Work instruction:
Quote each line exactly, from the line that contains "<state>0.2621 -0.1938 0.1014" down to the last line of the listing, and no other lines.

Supplied data:
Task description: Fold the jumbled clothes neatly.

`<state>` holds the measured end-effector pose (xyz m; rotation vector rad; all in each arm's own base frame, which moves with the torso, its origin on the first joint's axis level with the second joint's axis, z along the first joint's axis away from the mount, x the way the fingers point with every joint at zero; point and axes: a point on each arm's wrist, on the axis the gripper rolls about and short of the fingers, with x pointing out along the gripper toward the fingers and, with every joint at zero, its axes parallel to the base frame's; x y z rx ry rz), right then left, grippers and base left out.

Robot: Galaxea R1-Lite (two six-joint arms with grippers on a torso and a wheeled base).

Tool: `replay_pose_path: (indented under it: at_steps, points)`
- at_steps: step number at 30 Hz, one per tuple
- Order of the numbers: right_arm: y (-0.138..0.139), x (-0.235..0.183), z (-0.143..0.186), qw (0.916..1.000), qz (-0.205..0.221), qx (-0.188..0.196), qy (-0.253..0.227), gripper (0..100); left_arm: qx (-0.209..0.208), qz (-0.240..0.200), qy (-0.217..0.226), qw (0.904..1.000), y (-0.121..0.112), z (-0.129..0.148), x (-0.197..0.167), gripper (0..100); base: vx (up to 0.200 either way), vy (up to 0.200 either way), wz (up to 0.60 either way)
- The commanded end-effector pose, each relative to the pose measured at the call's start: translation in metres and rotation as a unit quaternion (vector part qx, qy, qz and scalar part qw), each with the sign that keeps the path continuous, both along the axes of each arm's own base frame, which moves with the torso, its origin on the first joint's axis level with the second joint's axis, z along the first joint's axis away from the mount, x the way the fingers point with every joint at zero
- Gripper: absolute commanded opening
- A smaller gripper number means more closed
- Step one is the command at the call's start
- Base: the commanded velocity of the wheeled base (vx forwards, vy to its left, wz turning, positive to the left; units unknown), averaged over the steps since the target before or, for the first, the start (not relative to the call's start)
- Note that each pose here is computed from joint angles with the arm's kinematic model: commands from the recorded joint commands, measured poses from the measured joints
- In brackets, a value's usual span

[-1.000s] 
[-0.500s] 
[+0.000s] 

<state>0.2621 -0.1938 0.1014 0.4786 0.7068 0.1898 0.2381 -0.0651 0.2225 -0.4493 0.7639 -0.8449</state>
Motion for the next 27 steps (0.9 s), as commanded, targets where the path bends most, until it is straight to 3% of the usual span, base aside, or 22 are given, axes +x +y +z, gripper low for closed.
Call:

Exercise result:
<state>0.2621 -0.1938 0.1014 0.4786 0.7068 0.1898 0.2381 -0.0651 0.2225 -0.4493 0.7639 -0.8449</state>
Motion for the next 27 steps (0.9 s), as commanded, targets where the path bends most, until it is straight to 3% of the usual span, base aside, or 22 are given, axes +x +y +z, gripper low for closed.
Call:

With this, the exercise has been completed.